Thomas Browne, een Engelsch wijsgeer. Hij werd geboren te Londen den 19den October 1605, studeerde te Oxford en te Leiden en vestigde zich in 1636 als geneesheer te Norwich. Hier schreef hij zijne “Religio medici” — eene soort van wijsgeerige geloofsbelijdenis, die zich zoowel door oorspronkelijkheid van denkbeelden als door groote geleerdheid en door eene dichterlijke inkleeding onderscheidt, maar den vervaardiger blootstelde aan de beschuldiging van ongeloof en zelfs van atheïsmus. Grooteren roem verwierf hij door zijne “Pseudodoxia epidemica or Treatise on vulgar errors (1646, laatste uitgave 1852)”, waarin hij de volksdwalingen bestreed; ook schreef hij “Hydriotaphia or urn burial (1658, 4de uitgave 1736)”. Karel II benoemde hem tot ridder, en hij overleed op den 29sten October 1681. Zijne gezamenlijke werken zijn in 1686 in fol. in het licht gegeven. Daarenboven heeft men van hem “Miscellany tracts (1684)”, “Posthumous works (1712)”, en “Christian morals (1716)”. — Zijn zoon Eduard Browne, geboren in 1642, was lijfarts van Karel II en president van het “Royal college of physicians”, en overleed in 1708.
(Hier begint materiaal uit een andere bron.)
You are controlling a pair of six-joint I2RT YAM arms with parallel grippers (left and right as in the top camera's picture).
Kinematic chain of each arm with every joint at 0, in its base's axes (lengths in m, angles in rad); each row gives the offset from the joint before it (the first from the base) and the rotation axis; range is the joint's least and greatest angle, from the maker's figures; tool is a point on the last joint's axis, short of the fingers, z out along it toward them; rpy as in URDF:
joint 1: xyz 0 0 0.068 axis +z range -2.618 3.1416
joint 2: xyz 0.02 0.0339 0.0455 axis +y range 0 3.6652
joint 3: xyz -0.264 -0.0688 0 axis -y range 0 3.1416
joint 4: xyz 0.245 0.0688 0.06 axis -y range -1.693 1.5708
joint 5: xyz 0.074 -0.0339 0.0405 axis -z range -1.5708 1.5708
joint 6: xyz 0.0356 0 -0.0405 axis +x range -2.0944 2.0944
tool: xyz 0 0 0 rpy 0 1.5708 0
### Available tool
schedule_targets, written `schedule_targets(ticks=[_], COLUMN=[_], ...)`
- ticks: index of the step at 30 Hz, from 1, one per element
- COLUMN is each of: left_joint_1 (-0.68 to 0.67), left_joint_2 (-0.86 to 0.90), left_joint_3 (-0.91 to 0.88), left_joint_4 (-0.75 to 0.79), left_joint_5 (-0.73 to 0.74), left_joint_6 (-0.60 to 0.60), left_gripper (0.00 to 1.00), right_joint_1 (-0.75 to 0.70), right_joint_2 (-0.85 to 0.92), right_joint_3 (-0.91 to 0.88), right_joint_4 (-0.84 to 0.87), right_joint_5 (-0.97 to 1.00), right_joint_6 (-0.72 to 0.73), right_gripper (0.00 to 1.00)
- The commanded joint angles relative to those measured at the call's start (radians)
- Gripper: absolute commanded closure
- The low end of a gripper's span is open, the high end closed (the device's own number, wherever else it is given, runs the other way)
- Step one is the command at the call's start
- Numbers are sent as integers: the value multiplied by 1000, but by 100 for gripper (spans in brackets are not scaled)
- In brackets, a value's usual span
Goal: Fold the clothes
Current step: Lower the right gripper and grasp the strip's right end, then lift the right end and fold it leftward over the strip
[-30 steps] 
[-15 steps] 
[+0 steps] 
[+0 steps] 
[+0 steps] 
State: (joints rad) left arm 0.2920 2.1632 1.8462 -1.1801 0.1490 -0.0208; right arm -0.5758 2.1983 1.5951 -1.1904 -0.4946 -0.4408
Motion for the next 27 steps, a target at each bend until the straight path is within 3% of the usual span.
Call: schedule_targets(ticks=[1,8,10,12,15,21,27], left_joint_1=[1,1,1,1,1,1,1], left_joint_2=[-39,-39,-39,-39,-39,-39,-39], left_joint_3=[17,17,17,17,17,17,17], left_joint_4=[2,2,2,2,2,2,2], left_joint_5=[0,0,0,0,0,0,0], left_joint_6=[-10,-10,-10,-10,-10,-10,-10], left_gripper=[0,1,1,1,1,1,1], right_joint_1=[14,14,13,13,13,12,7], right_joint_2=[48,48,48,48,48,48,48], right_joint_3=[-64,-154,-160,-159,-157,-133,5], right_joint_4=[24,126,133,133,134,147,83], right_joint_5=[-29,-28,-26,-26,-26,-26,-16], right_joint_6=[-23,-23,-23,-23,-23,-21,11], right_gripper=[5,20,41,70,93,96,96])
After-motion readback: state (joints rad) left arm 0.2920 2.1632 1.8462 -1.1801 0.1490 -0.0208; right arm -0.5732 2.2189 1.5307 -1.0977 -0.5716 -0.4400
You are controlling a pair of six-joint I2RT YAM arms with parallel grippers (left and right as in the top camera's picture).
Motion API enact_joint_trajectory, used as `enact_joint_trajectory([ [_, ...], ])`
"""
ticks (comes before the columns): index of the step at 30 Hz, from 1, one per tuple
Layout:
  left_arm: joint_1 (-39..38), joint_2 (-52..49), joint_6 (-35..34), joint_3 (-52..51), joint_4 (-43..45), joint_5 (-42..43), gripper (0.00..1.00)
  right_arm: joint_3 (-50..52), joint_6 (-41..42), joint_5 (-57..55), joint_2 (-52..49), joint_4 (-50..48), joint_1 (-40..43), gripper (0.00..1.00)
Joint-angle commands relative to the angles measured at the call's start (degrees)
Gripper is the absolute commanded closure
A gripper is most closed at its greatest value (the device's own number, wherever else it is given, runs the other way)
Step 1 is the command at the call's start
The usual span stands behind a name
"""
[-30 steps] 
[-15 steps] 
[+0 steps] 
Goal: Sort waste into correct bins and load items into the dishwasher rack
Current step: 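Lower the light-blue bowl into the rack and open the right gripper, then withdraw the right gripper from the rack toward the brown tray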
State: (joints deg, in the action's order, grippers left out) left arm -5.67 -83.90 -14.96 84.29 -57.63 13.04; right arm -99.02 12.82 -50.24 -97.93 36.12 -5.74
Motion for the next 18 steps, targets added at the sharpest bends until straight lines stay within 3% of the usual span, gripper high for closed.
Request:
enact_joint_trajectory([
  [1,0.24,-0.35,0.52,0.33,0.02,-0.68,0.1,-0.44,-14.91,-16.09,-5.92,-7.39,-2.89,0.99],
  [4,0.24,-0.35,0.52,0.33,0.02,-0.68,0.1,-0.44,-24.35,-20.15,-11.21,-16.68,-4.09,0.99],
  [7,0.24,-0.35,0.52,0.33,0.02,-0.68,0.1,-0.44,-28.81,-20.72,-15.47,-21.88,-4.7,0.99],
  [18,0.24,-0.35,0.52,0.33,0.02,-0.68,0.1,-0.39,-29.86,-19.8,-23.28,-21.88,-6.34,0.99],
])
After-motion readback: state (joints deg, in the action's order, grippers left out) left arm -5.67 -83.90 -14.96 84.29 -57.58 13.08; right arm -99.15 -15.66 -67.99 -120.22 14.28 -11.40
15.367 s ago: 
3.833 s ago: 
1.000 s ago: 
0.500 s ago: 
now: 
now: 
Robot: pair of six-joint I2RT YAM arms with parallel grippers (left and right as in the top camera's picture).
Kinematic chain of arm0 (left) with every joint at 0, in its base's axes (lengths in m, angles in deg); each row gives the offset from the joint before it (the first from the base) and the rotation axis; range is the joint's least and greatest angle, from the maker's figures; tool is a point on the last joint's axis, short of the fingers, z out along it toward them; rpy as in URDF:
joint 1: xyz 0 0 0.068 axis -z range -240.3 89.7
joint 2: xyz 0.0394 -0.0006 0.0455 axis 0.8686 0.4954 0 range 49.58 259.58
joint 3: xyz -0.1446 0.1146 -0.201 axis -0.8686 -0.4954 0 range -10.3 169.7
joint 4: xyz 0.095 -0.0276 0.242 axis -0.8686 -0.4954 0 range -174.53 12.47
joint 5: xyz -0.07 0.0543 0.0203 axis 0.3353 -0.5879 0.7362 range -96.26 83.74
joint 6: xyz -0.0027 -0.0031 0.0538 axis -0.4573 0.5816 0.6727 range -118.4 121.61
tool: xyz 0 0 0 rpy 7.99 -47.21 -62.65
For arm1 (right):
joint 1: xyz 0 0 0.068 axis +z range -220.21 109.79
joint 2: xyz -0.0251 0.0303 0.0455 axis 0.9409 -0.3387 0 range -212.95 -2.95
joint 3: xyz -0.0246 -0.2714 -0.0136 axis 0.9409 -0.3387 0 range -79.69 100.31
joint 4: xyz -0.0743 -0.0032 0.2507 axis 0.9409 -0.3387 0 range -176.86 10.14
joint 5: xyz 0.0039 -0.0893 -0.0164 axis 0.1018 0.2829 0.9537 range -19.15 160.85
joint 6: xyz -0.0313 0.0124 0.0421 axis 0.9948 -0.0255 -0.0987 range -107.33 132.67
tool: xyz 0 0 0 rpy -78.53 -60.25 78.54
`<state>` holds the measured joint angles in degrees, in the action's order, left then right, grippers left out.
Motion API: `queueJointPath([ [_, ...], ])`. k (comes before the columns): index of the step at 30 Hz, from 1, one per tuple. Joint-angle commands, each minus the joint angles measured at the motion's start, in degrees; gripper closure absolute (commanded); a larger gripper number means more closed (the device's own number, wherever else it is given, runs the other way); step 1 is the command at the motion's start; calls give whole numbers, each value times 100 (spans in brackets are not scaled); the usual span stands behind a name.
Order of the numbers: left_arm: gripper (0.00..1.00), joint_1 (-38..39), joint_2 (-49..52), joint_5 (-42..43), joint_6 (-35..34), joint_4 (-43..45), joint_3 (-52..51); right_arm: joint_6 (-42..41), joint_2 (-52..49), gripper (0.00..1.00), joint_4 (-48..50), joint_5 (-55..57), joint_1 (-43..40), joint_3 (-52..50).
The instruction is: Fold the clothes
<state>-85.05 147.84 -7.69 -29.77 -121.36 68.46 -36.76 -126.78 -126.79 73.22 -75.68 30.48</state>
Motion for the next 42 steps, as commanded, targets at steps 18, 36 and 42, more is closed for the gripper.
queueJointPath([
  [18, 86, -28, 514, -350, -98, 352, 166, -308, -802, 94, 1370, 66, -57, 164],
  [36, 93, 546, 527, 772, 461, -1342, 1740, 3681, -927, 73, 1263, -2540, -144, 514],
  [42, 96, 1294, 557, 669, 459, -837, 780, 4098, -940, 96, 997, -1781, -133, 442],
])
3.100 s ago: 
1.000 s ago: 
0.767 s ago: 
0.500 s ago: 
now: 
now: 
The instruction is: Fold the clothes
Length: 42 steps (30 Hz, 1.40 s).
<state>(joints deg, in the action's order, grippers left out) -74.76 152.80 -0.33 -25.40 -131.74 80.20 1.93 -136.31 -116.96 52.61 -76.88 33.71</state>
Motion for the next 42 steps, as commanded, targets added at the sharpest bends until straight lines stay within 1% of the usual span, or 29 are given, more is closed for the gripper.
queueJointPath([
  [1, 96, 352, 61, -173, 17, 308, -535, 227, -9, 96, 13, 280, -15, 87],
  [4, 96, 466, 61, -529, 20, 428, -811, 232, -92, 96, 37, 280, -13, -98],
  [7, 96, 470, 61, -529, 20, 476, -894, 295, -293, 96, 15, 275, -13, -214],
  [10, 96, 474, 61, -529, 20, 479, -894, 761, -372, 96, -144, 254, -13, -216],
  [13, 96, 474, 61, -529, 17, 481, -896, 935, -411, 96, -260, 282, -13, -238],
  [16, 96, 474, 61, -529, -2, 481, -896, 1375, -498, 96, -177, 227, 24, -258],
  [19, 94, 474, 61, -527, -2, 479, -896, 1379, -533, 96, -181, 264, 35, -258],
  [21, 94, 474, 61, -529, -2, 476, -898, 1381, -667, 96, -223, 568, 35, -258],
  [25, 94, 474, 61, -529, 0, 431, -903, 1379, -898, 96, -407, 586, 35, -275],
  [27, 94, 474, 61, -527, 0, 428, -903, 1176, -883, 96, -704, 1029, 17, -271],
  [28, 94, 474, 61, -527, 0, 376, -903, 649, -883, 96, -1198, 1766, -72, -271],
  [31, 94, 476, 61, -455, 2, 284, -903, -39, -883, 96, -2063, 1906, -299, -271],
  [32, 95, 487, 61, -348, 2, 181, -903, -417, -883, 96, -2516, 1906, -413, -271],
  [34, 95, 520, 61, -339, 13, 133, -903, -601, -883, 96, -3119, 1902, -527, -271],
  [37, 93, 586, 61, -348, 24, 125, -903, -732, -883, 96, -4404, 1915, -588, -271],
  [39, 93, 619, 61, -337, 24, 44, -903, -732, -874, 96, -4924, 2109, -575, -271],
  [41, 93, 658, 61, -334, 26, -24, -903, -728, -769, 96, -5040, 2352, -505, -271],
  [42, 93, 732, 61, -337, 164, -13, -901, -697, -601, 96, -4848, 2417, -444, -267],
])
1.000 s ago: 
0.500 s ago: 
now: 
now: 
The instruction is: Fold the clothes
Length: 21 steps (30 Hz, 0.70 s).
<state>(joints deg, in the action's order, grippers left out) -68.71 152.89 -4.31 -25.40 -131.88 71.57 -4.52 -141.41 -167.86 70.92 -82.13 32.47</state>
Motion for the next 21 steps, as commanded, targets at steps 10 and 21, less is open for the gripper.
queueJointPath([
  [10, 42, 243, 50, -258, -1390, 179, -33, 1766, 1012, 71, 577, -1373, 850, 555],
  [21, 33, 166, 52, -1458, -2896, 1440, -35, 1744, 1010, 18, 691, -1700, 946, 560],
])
John Browne, een verdienstelijk Engelsch graveur. Hij werd geboren te Londen in 1719 en overleed in 1790. Hij heeft vooral gravures en etsen van landschappen geleverd naar schilderijen van Both, Rubbens, Claude Lorrain, Poussin, Hobbema, Swaneveld enz.
lsaak Hawkins Browne, een Engelsch dichter. Hij werd geboren in 1706 in het graafschap Stafford, wijdde zich aan de studie der letteren, werd lid van het Parlement en overleed in 1760. Men heeft vele verdienstelijke gedichten van zijne hand, waaronder een “De animi immortalitate”, dat bij herhaling in het Engelsch is vertaald. Zijne verzamelde gedichten zijn in 1768 uitgegeven.